Девинс обнажил зубы в волчьей улыбке.
– Следует отметить, что одного из этих двоих защищал твой покорный слуга. Он был виновен, как смертный грех, Ллойд. Совсем как ты. Судья Пешер двадцать минут орал на этих десятерых женщин и двоих мужчин. Я думал, его хватит удар.
– Если меня признают невиновным, они ведь не смогут судить меня снова, так?
– Никаких шансов.
– Так что попытка одна – либо все, либо ничего.
– Да.
– Черт!.. – Ллойд вытер лоб.
– Раз ты понял ситуацию, – кивнул Девинс, – и понял, что мы можем им противопоставить, то перейдем к делу.
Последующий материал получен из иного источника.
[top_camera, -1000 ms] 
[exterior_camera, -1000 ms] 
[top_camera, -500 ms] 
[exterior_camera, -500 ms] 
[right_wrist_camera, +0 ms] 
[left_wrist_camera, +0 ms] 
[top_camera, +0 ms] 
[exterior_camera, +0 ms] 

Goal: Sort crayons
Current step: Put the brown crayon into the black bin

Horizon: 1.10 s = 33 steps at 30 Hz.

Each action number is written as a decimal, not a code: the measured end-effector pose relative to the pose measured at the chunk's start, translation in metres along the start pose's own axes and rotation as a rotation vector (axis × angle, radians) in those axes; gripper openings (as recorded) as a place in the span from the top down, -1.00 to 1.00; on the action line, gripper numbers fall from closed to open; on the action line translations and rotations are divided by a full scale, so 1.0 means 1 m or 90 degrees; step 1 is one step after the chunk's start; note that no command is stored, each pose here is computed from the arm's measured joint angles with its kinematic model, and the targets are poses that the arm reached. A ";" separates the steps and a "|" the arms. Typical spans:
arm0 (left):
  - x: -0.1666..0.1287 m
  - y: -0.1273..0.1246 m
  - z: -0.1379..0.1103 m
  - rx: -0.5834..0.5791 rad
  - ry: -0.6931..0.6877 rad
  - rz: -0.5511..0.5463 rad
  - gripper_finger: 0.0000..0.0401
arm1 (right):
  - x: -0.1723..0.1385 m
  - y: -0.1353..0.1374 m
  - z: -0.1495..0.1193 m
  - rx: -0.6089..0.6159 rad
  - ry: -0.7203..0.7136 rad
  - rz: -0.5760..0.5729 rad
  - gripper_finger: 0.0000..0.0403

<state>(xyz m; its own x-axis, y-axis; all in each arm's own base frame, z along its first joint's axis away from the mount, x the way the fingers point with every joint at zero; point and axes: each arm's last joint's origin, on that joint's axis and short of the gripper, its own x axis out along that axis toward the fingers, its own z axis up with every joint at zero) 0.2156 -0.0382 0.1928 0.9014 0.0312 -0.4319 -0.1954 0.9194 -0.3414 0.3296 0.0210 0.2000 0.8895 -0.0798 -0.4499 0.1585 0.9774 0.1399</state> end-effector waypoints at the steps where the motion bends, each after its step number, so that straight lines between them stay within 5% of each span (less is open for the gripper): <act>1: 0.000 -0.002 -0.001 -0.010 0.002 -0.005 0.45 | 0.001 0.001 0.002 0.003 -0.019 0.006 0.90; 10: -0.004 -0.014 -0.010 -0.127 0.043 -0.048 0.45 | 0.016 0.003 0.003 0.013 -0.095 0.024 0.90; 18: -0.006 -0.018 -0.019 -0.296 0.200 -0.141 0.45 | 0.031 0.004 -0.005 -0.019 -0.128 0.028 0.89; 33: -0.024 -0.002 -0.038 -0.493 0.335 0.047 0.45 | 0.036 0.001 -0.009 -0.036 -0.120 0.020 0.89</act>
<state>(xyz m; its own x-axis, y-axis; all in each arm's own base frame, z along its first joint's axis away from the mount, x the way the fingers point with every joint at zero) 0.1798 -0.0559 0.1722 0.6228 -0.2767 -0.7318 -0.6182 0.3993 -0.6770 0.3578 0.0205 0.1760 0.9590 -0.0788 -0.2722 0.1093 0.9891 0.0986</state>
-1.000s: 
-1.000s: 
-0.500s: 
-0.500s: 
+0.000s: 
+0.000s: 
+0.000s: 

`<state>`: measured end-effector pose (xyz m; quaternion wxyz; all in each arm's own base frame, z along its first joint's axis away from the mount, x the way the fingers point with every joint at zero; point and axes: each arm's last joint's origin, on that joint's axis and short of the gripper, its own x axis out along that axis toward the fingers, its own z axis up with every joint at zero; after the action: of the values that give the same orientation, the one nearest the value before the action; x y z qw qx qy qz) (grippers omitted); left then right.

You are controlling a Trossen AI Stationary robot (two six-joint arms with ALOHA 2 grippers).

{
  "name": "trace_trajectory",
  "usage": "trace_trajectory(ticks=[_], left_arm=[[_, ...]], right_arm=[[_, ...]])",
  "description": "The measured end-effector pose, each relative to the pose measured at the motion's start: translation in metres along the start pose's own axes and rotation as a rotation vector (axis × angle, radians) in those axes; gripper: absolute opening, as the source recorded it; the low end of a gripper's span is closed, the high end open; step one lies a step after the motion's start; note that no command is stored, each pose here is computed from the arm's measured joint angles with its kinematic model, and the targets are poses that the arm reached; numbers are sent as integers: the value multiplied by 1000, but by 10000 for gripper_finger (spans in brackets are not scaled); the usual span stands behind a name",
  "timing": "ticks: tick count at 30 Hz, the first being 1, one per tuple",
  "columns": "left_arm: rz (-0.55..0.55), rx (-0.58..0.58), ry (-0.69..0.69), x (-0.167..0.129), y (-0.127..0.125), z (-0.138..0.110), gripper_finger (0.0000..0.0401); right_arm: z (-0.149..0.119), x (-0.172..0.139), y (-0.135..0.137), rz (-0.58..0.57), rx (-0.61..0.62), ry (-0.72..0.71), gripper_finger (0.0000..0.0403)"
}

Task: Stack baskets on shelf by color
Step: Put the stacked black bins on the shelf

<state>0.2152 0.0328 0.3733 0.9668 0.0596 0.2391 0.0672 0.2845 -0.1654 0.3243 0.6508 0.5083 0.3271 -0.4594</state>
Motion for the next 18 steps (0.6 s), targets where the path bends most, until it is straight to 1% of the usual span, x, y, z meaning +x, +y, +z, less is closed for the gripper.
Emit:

– Я понял. Но мне это не нравится.
– Если б понравилось, я бы счел тебя чокнутым. – Девинс положил руки на стол, наклонился к Ллойду. – Значит, так. Ты сказал мне и полиции, что ты… э-э-э… – Он взял из стопки бумаг несколько листков, сцепленных степлером, просмотрел их. – Ага, вот оно: «Я никого не убивал. Всех убил Тычок. Это была его идея, а не моя. Тычок был чокнутый, и, по-моему, миру сильно повезло, что он подох».
– Да, так оно и есть. Ну и что? – опасливо спросил Ллойд.
– А вот что, – проворковал Девинс. – Из этого следует, что ты боялся Тычка Фримана. Ты его боялся?
– Ну, не то чтобы…
– Если на то пошло, ты боялся, что он тебя убьет.
– Не думаю…
– Боялся до ужаса. Поверь в это, Сильвестр. Просто срал кирпичами.
Ллойд нахмурился. Он напоминал старательного ученика, который никак не может ухватить смысл услышанного.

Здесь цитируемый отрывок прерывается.